Quando o Rodrigo Janot ainda estava como procurador-geral da República, brinquei com ele: “Procurador! Pare de prender o povo! Toda vez que o senhor faz uma operação, são dois, três clientes meus! Daqui a pouco vou ficar sem clientes!”. Ele riu e me disse: “Vou lhe dar um conselho. Vai lá em Curitiba e abre um restaurante ali na porta da Polícia Federal que você vai vender bem lá!”. Na verdade, tenho muitos clientes lá. Às vezes, me perguntam se recebo pedidos para levar comida para o presídio da Papuda. Recebo, sim. Meu filho Alex jogou muito tempo no Fluminense por intervenção do Luiz Estevão (ex-senador do Distrito Federal, preso na Papuda). Sempre que falam dele para mim, digo que tenho um carinho muito grande pelo Luiz Estevão, viu? Para o país, meus clientes podem ter sido ruins, mas, para mim, todos foram ótimos.

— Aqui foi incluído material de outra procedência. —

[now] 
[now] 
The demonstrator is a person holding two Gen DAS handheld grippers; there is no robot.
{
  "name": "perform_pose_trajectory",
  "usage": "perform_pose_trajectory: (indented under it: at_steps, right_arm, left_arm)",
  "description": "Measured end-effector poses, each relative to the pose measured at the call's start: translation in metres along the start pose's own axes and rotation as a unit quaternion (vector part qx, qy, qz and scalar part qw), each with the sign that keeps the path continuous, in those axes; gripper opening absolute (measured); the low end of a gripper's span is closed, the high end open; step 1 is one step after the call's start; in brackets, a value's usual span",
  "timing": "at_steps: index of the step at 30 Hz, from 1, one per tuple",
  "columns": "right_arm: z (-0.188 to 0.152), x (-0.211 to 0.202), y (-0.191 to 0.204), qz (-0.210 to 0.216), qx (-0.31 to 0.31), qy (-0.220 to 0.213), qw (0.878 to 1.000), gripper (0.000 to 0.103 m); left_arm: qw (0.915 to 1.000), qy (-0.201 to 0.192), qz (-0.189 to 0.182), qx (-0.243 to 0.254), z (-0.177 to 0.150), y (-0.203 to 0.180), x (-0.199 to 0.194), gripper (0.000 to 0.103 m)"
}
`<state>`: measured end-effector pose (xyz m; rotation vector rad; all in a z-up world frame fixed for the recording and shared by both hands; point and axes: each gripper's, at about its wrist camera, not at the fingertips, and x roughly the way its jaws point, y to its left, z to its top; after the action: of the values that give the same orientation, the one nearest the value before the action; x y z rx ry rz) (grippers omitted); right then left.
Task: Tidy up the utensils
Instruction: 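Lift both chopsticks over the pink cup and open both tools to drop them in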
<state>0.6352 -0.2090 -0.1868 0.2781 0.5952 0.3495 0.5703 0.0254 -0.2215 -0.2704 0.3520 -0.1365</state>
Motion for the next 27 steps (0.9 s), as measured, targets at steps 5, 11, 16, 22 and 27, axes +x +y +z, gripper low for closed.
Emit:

Eu e madame Lucette tínhamos um caderno em que marcávamos toda vez que eu pagava um pouquinho a ela. Naquela época, paguei o restaurante em dois anos, ganhei meu dinheirinho, comprei um apartamento, ajudei minha família. Hoje, vou para o vermelho em vários meses. Temos um sócio que praticamente não faz nada e, no entanto, ganha mais do que eu e minha mulher, Maria, que trabalhamos duro. Já passei muita crise, mas como esta nunca! Ela é enorme, duradoura e vejo pouca esperança. Isso me faz ficar triste, me dá uma angústia enorme e me levou a uma arritmia cardíaca, apesar de ser um homem saudável, esportista, que não bebe nem fuma. Minha preocupação é que, como estou vendo a coisa por aí, esta crise ainda vai levar um longo tempo para se resolver. Mas Severino, filho de vaqueiro, não entrega os pontos de jeito nenhum. O Chaumière continuará.